*PROBLEM TO SOLVE*
The records below should be copied in full, exactly as shown.
:: DATA IN THIS EXERCISE
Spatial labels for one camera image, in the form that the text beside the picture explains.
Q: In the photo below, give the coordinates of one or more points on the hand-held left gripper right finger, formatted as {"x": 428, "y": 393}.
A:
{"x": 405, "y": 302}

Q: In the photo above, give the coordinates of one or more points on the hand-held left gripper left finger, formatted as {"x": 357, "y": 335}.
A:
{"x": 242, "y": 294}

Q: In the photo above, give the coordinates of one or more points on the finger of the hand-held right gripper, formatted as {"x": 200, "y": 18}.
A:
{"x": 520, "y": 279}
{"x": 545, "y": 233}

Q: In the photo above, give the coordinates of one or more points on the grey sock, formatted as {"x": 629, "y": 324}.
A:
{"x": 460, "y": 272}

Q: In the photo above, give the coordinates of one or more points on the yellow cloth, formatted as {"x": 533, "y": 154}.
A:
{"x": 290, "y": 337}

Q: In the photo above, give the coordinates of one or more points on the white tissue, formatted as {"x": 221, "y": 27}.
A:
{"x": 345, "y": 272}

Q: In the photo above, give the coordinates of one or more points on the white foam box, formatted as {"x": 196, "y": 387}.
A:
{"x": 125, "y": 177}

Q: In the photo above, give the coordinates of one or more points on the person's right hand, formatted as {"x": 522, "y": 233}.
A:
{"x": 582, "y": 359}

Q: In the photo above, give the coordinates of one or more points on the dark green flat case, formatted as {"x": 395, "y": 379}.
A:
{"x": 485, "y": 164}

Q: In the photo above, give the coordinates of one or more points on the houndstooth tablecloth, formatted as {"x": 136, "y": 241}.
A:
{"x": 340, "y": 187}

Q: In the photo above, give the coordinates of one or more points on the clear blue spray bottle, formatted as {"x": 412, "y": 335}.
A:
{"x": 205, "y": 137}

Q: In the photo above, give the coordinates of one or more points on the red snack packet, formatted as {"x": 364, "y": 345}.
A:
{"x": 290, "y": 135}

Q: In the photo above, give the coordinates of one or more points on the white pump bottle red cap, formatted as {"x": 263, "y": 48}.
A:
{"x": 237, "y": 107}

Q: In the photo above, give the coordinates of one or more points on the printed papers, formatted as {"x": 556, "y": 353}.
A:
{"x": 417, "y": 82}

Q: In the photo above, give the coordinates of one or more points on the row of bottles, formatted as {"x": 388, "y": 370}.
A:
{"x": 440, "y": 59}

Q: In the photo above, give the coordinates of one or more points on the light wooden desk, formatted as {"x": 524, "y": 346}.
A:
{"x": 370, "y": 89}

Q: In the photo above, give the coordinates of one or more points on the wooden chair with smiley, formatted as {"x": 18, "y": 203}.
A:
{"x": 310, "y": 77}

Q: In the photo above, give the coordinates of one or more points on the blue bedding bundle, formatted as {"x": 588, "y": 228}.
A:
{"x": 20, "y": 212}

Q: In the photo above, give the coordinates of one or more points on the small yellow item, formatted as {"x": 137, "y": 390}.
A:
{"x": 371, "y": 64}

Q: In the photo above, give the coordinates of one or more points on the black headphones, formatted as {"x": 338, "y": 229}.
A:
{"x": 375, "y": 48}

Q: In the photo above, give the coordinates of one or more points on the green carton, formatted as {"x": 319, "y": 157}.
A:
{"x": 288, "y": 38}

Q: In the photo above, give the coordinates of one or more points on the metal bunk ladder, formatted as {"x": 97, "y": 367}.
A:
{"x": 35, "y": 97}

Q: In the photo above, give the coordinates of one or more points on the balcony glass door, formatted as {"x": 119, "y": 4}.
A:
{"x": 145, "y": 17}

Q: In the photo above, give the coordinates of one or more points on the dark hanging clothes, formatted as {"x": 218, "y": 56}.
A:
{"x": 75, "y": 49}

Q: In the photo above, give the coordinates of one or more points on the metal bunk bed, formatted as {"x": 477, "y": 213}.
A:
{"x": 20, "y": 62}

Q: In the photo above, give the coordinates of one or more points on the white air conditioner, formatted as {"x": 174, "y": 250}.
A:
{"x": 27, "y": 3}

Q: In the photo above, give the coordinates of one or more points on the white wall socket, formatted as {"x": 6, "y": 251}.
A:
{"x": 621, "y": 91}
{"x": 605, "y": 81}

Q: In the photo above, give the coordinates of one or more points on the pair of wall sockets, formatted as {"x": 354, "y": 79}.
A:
::::
*FINISHED TASK*
Spatial labels for one camera image, in the form that the text beside the picture explains.
Q: In the photo below, give the coordinates of one or more points on the hand-held left gripper right finger, formatted as {"x": 428, "y": 393}.
A:
{"x": 405, "y": 302}

Q: In the photo above, give the coordinates of one or more points on the hand-held left gripper left finger, formatted as {"x": 357, "y": 335}.
A:
{"x": 242, "y": 294}

Q: In the photo above, give the coordinates of one or more points on the finger of the hand-held right gripper, formatted as {"x": 200, "y": 18}.
A:
{"x": 520, "y": 279}
{"x": 545, "y": 233}

Q: In the photo above, give the coordinates of one or more points on the grey sock, formatted as {"x": 629, "y": 324}.
A:
{"x": 460, "y": 272}

Q: In the photo above, give the coordinates of one or more points on the yellow cloth, formatted as {"x": 533, "y": 154}.
A:
{"x": 290, "y": 337}

Q: In the photo above, give the coordinates of one or more points on the white tissue, formatted as {"x": 221, "y": 27}.
A:
{"x": 345, "y": 272}

Q: In the photo above, give the coordinates of one or more points on the white foam box, formatted as {"x": 196, "y": 387}.
A:
{"x": 125, "y": 177}

Q: In the photo above, give the coordinates of one or more points on the person's right hand, formatted as {"x": 522, "y": 233}.
A:
{"x": 582, "y": 359}

Q: In the photo above, give the coordinates of one or more points on the dark green flat case, formatted as {"x": 395, "y": 379}.
A:
{"x": 485, "y": 164}

Q: In the photo above, give the coordinates of one or more points on the houndstooth tablecloth, formatted as {"x": 136, "y": 241}.
A:
{"x": 340, "y": 187}

Q: In the photo above, give the coordinates of one or more points on the clear blue spray bottle, formatted as {"x": 412, "y": 335}.
A:
{"x": 205, "y": 137}

Q: In the photo above, give the coordinates of one or more points on the red snack packet, formatted as {"x": 364, "y": 345}.
A:
{"x": 290, "y": 135}

Q: In the photo above, give the coordinates of one or more points on the white pump bottle red cap, formatted as {"x": 263, "y": 48}.
A:
{"x": 237, "y": 107}

Q: In the photo above, give the coordinates of one or more points on the printed papers, formatted as {"x": 556, "y": 353}.
A:
{"x": 417, "y": 82}

Q: In the photo above, give the coordinates of one or more points on the row of bottles, formatted as {"x": 388, "y": 370}.
A:
{"x": 440, "y": 59}

Q: In the photo above, give the coordinates of one or more points on the light wooden desk, formatted as {"x": 524, "y": 346}.
A:
{"x": 370, "y": 89}

Q: In the photo above, give the coordinates of one or more points on the wooden chair with smiley, formatted as {"x": 18, "y": 203}.
A:
{"x": 310, "y": 77}

Q: In the photo above, give the coordinates of one or more points on the blue bedding bundle, formatted as {"x": 588, "y": 228}.
A:
{"x": 20, "y": 212}

Q: In the photo above, give the coordinates of one or more points on the small yellow item, formatted as {"x": 137, "y": 390}.
A:
{"x": 371, "y": 64}

Q: In the photo above, give the coordinates of one or more points on the black headphones, formatted as {"x": 338, "y": 229}.
A:
{"x": 375, "y": 48}

Q: In the photo above, give the coordinates of one or more points on the green carton, formatted as {"x": 319, "y": 157}.
A:
{"x": 288, "y": 38}

Q: In the photo above, give the coordinates of one or more points on the metal bunk ladder, formatted as {"x": 97, "y": 367}.
A:
{"x": 35, "y": 97}

Q: In the photo above, give the coordinates of one or more points on the balcony glass door, formatted as {"x": 119, "y": 4}.
A:
{"x": 145, "y": 17}

Q: In the photo above, give the coordinates of one or more points on the dark hanging clothes, formatted as {"x": 218, "y": 56}.
A:
{"x": 75, "y": 49}

Q: In the photo above, give the coordinates of one or more points on the metal bunk bed, formatted as {"x": 477, "y": 213}.
A:
{"x": 20, "y": 62}

Q: In the photo above, give the coordinates of one or more points on the white air conditioner, formatted as {"x": 174, "y": 250}.
A:
{"x": 27, "y": 3}

Q: In the photo above, give the coordinates of one or more points on the white wall socket, formatted as {"x": 6, "y": 251}.
A:
{"x": 621, "y": 91}
{"x": 605, "y": 81}

Q: In the photo above, give the coordinates of one or more points on the pair of wall sockets, formatted as {"x": 354, "y": 79}.
A:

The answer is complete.